Luís Antunes | Comments Off | O Comandante Ricky Bittencourt
Terça-feira, Setembro 11, 2007 at 11:00AM Quanto à comunidade que conheci nos inícios da década de 60, o que mais me impressionou foi a arquetípica imagem, aqui à beira do Pacífico, do açoriano que chegou aos dezasseis ou dezassete anos, muitas vezes analfabeto, sem falar inglês, com uma moeda de ouro de cinco dólares no bolso, conseguiu voluntariosamente superar todos os obstáculos à sua aculturação e acabou por se tornar próspero dono de uma “leitaria” ou armador de barcos atuneiros.
Eduardo Mayone Dias, professor, filólogo e grande investigador da presença portuguesa na América.

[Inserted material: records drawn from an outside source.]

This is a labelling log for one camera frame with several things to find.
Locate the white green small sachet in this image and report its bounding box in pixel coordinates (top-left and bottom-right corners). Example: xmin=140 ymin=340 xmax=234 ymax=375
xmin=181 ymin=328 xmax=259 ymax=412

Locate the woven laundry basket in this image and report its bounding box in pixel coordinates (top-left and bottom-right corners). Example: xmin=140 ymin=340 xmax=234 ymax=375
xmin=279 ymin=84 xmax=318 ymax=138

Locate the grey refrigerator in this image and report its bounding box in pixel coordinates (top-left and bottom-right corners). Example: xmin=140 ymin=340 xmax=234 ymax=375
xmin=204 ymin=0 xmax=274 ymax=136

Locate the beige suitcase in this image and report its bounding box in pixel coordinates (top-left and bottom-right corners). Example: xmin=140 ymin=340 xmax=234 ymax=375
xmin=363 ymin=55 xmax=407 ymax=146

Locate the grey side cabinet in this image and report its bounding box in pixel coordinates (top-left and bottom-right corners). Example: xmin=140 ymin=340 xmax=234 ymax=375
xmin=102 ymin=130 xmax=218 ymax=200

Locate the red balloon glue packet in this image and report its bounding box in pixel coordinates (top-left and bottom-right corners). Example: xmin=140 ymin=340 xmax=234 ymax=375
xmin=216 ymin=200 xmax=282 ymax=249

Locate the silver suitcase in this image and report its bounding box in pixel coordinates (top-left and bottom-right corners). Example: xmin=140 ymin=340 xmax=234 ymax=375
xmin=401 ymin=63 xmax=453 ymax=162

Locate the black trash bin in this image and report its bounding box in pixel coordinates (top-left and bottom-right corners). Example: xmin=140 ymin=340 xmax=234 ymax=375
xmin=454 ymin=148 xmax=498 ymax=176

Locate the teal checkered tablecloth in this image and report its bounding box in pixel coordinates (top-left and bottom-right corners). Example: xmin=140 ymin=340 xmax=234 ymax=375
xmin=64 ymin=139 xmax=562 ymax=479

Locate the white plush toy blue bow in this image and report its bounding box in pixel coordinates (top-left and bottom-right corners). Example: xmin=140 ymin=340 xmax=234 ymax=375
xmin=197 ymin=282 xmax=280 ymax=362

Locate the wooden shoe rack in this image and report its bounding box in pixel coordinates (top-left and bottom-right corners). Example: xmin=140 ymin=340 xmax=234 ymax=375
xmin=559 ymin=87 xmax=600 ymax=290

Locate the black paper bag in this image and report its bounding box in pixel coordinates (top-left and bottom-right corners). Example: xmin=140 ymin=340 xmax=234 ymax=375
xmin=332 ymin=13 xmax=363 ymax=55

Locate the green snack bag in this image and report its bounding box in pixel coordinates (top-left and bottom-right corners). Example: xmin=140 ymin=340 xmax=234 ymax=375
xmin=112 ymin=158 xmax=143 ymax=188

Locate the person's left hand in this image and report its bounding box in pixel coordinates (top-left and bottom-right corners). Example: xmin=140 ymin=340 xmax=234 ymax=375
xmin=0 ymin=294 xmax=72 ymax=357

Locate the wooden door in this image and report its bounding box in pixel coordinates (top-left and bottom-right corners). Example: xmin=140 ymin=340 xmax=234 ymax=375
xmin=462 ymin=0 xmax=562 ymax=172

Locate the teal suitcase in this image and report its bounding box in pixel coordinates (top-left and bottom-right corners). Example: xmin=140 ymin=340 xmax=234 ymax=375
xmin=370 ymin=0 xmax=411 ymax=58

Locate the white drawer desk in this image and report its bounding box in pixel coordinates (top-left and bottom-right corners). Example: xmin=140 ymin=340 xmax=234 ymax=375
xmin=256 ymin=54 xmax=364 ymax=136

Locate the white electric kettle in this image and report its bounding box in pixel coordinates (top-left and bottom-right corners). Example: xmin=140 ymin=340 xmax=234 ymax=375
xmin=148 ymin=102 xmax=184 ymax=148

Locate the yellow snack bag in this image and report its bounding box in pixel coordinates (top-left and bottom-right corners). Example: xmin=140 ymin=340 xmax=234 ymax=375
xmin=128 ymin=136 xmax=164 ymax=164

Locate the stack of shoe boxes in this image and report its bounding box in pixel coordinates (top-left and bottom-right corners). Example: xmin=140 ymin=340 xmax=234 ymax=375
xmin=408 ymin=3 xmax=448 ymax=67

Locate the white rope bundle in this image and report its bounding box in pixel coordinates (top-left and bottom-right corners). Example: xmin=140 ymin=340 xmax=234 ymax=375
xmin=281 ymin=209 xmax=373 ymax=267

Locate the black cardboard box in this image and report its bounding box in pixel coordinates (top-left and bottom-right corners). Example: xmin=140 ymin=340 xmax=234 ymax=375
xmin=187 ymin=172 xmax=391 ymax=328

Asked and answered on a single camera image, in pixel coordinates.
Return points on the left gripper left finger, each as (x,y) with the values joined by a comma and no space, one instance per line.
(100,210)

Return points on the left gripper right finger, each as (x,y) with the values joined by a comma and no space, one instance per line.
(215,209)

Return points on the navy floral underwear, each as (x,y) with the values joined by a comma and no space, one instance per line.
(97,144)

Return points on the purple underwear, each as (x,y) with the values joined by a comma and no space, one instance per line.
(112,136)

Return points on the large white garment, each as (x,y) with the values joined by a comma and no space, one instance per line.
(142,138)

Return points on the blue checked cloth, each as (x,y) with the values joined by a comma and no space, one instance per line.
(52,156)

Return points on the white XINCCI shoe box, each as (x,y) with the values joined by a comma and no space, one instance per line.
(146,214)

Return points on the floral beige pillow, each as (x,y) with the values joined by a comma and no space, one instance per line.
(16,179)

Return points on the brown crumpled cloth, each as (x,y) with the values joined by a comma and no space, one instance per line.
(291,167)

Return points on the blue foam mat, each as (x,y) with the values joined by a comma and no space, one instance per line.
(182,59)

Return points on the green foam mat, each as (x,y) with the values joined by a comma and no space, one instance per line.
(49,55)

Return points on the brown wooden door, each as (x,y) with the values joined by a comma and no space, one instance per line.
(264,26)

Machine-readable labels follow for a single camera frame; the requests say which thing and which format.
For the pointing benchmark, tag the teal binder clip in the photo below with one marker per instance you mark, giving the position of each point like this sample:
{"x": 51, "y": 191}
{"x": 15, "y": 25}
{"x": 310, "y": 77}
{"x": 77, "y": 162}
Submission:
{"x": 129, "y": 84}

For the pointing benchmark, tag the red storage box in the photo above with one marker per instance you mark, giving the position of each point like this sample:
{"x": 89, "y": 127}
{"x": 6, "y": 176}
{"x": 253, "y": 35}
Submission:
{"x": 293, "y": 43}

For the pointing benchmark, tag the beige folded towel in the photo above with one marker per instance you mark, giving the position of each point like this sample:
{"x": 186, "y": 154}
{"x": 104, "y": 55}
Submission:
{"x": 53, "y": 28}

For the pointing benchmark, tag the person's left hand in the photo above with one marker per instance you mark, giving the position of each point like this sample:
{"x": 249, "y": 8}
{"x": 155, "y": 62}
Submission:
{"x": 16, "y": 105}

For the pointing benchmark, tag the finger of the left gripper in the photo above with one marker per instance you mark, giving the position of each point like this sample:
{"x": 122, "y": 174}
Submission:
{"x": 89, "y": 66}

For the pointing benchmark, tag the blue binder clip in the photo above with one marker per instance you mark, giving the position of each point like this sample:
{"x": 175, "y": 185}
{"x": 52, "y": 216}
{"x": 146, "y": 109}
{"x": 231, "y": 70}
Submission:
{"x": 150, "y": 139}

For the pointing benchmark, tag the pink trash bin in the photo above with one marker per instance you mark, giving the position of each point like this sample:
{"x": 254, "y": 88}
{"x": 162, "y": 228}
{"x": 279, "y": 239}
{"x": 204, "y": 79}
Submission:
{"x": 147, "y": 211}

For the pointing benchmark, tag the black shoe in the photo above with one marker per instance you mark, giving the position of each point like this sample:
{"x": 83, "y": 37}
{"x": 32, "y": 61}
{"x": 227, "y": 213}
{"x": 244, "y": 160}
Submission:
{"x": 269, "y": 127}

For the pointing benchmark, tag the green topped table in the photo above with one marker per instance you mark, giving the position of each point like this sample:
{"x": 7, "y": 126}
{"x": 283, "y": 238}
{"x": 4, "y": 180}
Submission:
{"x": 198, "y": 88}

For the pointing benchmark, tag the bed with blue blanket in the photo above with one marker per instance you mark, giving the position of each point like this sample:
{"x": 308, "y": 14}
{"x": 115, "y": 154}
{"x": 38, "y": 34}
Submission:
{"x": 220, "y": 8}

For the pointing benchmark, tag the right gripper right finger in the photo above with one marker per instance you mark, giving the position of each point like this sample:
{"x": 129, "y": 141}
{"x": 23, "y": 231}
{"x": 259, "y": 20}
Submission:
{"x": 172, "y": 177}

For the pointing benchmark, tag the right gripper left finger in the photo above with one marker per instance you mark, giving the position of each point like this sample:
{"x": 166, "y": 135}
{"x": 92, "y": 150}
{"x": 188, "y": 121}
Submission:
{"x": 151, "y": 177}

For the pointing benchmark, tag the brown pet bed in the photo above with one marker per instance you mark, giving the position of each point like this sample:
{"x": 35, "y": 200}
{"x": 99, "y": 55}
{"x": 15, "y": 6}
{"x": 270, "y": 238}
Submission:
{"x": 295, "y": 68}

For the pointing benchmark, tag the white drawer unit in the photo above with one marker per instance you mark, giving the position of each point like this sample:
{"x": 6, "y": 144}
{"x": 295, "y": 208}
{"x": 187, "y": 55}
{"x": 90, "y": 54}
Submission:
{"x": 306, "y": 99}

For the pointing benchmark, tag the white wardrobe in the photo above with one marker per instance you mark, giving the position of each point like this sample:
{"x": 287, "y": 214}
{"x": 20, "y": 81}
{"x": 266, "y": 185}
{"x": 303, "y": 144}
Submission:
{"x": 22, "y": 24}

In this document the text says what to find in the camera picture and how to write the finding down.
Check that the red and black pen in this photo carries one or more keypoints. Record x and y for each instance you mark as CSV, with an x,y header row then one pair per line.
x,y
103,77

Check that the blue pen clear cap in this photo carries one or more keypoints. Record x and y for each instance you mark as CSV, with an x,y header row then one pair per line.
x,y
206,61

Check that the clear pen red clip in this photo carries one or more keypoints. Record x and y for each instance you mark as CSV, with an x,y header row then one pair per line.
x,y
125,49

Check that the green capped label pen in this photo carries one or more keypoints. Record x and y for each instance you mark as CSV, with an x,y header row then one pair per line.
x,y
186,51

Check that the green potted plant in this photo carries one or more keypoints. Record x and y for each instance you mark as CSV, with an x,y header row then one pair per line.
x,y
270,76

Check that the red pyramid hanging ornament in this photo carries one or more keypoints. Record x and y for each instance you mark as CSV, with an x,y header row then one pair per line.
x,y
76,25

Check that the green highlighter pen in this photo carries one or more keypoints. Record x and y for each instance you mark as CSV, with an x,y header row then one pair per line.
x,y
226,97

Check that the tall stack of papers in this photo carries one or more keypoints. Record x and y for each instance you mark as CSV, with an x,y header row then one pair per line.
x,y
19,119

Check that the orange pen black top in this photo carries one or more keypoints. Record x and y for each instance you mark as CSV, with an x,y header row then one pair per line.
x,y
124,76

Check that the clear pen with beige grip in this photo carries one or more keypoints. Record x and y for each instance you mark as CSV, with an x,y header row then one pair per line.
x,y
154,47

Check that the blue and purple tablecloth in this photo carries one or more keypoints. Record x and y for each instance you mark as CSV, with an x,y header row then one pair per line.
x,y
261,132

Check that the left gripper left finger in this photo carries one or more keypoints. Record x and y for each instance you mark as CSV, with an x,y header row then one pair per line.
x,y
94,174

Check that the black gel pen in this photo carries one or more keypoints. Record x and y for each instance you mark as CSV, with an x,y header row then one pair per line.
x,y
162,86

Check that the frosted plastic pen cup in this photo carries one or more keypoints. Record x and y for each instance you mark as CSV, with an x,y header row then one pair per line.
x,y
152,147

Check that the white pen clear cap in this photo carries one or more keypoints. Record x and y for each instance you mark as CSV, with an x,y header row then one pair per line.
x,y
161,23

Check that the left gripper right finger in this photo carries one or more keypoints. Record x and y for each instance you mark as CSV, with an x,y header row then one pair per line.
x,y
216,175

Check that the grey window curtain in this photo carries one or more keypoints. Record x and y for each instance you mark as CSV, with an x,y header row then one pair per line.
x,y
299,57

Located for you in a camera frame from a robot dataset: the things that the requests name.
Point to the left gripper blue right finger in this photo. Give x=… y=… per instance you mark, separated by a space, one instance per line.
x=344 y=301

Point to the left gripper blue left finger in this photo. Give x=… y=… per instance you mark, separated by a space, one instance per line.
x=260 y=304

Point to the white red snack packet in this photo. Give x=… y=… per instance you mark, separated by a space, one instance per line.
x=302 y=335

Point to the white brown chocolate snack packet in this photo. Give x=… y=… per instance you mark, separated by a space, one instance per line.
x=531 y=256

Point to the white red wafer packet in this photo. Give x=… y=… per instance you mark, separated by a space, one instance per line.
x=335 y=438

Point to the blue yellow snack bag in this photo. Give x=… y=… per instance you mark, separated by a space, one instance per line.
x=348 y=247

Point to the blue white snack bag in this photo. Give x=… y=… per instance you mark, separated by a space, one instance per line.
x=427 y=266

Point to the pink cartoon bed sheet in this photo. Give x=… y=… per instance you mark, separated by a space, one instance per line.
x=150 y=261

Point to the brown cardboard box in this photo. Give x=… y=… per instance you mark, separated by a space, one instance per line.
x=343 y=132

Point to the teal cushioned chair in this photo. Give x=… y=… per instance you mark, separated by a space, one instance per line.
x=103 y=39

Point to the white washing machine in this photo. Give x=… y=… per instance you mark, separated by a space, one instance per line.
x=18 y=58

Pois eu, meus amigos, nem com a moeda das cinco dólars saí da Ilha do Pico... nem uma penny tinha para a compra de um parafiuso! Mas, como diz o professá, eu também become armador da fishboats no San Diego, mas principalmente de crabs, porque na Califórnia gostam muito das crabs e o atum não dá pra inchere com as diamonds e pearls e depois o stuff não passava na customs.
Foi muito duro, porque o meu dad queria que eu fosse pro Canada lá para o Newfonland onde o meu tio Abreu que tinha sido baleeiro da caça à baleia trabalhava como fisherman no bacalhau. Mas o Canada é o no land para os açorianos, you know. Lá o business é muito parado, o job é duro e o salary não era para mim.
Eu queria - e consegui - o success no land of opportunity que é a Califórnia. Em que terra é que um actor de terceira categoria consegue ser President of América? E em que terra é que um brutamontes que fala macarrónico consegue ser Governor? Thanksgiven ao Divino Espírito Santo!